Exposure to toxins is an inevitable part of modern living – with volatile organic compounds, or VOCs, found in everything from paints and flooring, to furniture, air conditioning, detergents and even shopping bags. The good news is, many of these toxins can be purified from your great indoors with a humble pot plant or four. In fact, plants are so highly regarded for their toxin removing skills that NASA conducted the ‘Clean Air Study’ to determine which indoor plants would best clean the air – and now houses them in their space stations. Bonus: They’ll also make the room look fab!

Image courtesy of Damernas Varld

Dwarf date palm. This pet-friendly plant removes formaldehyde, xylene and toluene from the air. And just what are these toxins and what do they do?
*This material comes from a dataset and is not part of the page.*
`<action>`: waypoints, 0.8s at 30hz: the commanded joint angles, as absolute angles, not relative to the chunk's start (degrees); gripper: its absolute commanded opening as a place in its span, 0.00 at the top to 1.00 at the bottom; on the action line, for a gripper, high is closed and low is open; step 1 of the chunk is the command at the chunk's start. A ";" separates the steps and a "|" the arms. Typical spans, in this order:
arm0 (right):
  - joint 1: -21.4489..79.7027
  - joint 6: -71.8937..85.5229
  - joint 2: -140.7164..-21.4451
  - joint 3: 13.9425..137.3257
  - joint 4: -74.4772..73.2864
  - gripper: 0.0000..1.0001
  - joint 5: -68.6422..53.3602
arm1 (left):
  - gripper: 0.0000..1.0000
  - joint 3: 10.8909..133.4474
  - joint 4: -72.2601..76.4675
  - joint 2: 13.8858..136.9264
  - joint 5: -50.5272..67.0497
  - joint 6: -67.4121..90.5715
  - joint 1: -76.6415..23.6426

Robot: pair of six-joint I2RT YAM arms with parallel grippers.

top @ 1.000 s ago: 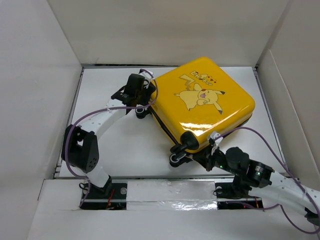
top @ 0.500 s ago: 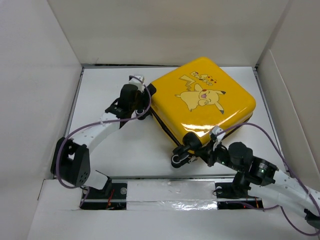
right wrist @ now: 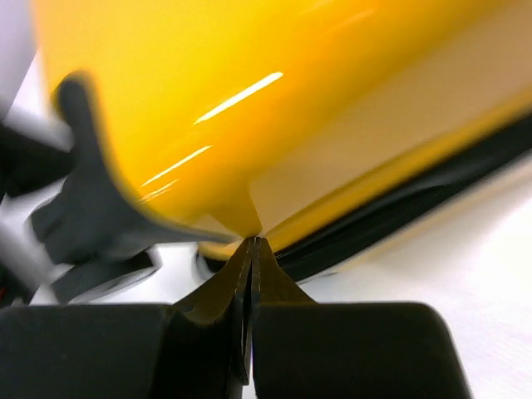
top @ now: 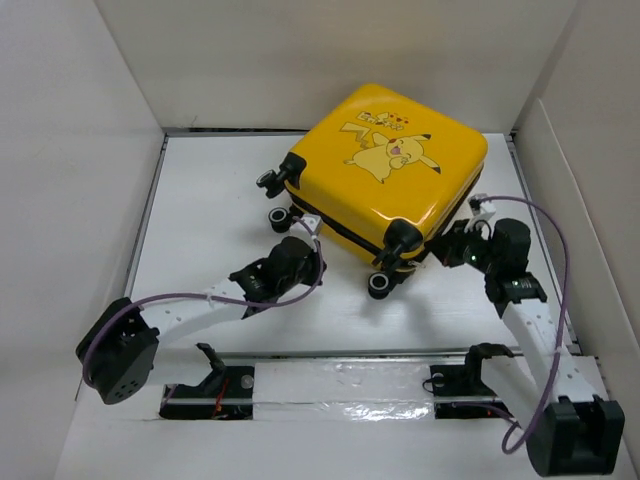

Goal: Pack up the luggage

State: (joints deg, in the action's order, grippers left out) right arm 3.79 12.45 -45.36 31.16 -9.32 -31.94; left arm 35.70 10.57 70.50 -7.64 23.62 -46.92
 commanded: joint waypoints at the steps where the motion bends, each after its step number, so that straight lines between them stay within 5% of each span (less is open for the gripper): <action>1: -2.27 14.06 -49.03 35.85 8.43 1.00 -40.60 | 1.00 35.25 14.93 68.47 -11.42 27.68 -52.02; 8: -3.60 12.57 -43.01 38.42 -1.30 0.96 -31.82 | 1.00 33.40 15.73 60.39 -18.19 31.81 -49.85; 10: -3.60 12.13 -40.70 36.39 -3.16 0.82 -33.21 | 0.87 33.05 18.01 57.58 -17.50 34.27 -45.56; 12: -2.38 11.17 -39.20 34.99 -4.83 0.66 -35.84 | 0.61 33.40 19.33 56.17 -15.04 35.33 -43.25; 16: -0.89 8.70 -34.21 34.46 -12.39 0.62 -35.59 | 0.36 40.40 10.95 55.63 -20.37 35.77 -39.91; 17: -0.18 9.57 -32.45 33.24 -13.78 0.62 -35.07 | 0.30 41.73 8.72 55.63 -21.96 35.68 -37.81; 18: -0.18 10.71 -28.43 32.18 -13.54 0.76 -35.68 | 0.22 42.97 7.05 56.24 -20.84 34.90 -36.05; 21: 2.63 14.41 -24.27 27.34 -11.95 0.96 -36.04 | 0.15 48.94 0.10 58.87 -13.66 31.22 -29.72; 24: 3.77 14.33 -22.41 25.40 -12.22 1.00 -35.16 | 0.14 55.35 -7.01 63.69 -11.70 26.03 -27.78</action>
State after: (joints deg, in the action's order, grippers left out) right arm 2.70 13.13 -23.07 26.63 -11.77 -34.96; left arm 50.19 0.73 60.40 -15.42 31.40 -28.86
Formaldehyde is found in virtually all indoor environments, from grocery bags, waxed papers, facial tissues and paper towels to common household cleaning agents, cigarette smoke and heating and cooking fuels. It irritates the mucous membranes of the eyes, nose and throat and can cause contact dermatitis, irritation of the upper respiratory tract and eyes and headaches. Toluene and xylene are strong compounds used in many household and industrial products, and poisoning can occur when swallowed, the fumes are breathed in, or when they touch the skin. Other pet-friendly plants that attack these toxins? Check out the Areca palm, Kimberly queen fer, Bamboo palm, and the Broadleaf lady palm.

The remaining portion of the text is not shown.